- [Problem details] Find and copy each line of the listing below that has the word "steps" in it.

- [Material shown]
——
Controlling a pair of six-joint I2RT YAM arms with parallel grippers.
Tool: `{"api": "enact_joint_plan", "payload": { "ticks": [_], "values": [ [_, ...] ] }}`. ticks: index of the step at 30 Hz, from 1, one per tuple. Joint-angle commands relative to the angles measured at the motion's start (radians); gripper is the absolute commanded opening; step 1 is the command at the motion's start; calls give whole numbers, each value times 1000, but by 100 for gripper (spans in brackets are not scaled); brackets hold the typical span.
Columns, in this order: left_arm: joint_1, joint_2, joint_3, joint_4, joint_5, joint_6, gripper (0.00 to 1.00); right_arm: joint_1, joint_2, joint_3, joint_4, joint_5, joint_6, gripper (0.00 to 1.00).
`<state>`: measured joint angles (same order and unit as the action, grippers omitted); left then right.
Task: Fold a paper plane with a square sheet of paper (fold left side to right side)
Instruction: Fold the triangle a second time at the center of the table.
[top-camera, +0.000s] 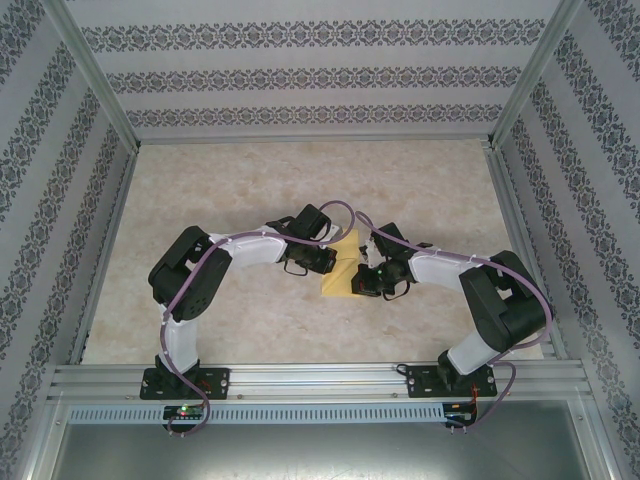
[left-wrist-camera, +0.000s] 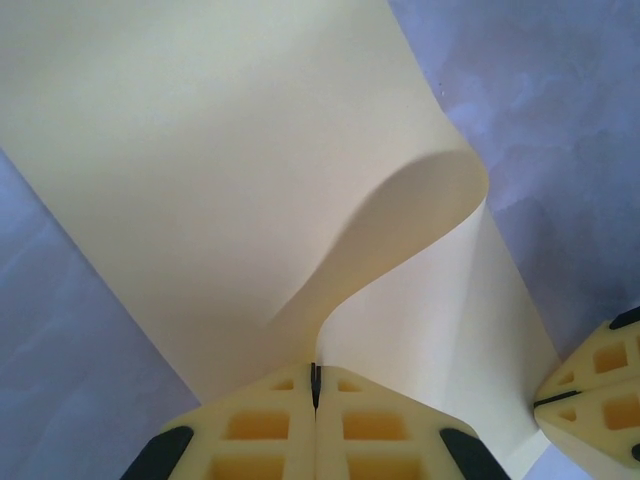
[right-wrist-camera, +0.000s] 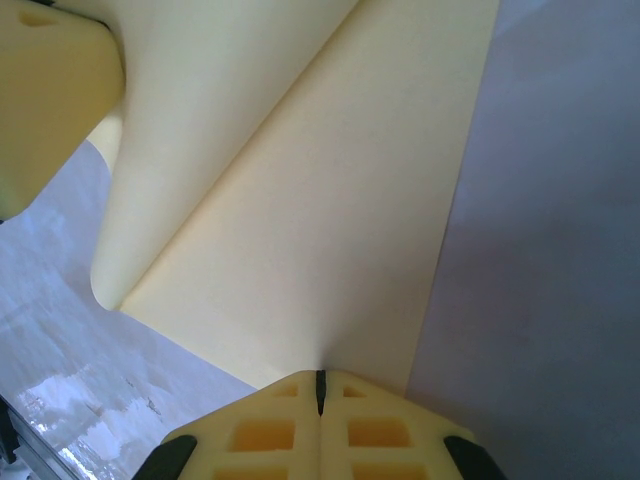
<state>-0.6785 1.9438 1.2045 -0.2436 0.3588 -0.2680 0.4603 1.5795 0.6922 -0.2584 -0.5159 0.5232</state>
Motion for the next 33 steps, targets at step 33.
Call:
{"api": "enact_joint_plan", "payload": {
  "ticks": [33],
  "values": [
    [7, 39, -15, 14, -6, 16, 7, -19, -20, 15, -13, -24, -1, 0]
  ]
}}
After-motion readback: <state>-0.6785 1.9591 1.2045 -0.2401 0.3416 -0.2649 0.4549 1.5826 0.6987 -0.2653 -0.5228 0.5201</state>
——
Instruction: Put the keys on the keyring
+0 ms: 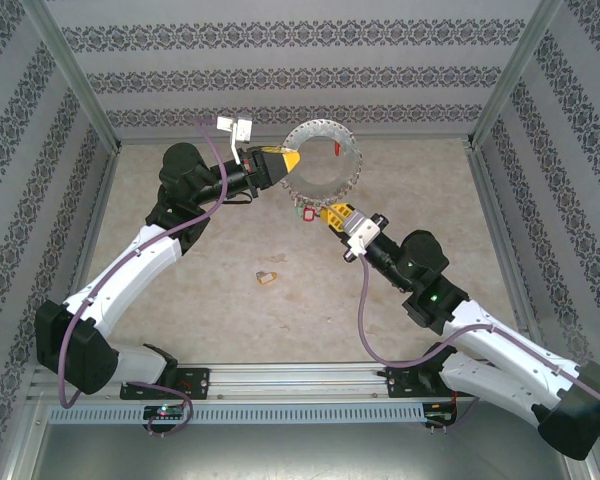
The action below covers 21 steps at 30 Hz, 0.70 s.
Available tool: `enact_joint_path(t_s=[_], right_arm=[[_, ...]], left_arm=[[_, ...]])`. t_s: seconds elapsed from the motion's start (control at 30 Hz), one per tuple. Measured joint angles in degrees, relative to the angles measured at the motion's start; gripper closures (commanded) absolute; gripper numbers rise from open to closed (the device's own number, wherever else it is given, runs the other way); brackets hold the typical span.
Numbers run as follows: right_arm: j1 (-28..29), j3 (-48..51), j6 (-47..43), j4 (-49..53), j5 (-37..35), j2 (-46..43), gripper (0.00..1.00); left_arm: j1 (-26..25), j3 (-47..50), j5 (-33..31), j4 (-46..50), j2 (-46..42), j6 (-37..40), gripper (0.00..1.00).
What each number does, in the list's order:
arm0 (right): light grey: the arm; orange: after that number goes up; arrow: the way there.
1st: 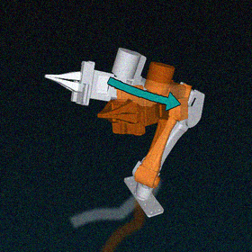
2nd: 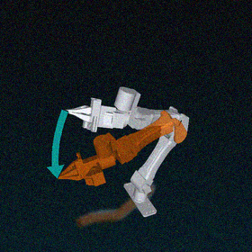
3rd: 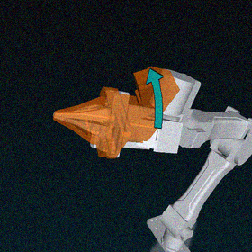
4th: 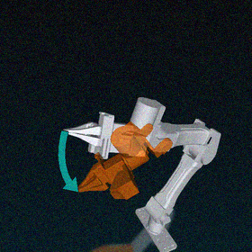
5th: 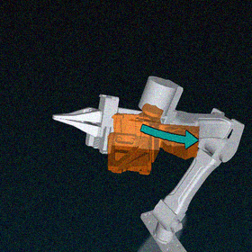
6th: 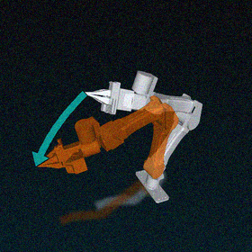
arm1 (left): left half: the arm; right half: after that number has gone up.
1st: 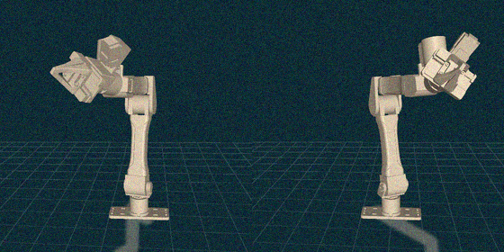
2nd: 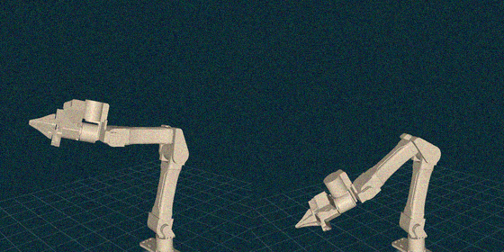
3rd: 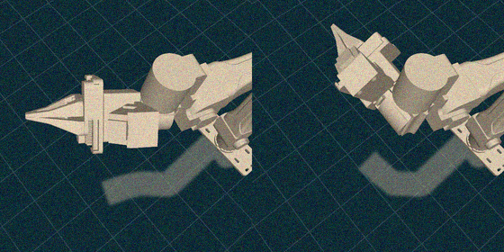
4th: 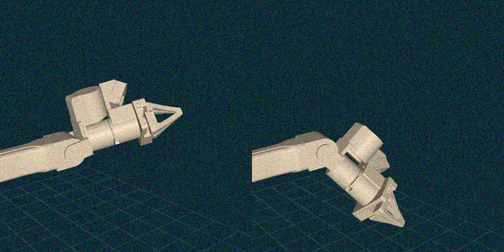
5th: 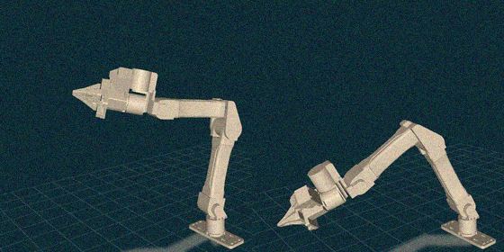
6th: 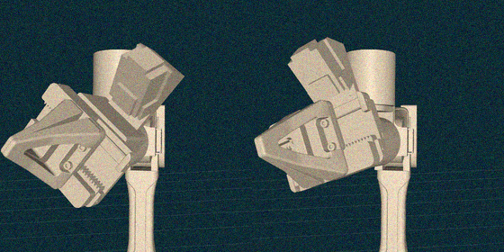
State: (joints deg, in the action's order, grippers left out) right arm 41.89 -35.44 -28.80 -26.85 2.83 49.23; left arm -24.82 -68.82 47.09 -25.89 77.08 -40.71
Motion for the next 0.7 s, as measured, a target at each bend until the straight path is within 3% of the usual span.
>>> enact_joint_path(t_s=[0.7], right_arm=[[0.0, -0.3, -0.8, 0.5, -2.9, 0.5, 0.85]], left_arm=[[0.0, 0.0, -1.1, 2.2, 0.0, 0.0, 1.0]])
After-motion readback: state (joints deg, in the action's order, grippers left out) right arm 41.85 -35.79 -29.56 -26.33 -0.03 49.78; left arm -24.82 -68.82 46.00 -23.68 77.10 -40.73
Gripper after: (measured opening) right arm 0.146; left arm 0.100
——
- [Task response]
Motion for the next 33 steps, targets at step 33.
The action below covers 21 steps at 30 Hz, 0.70 s.

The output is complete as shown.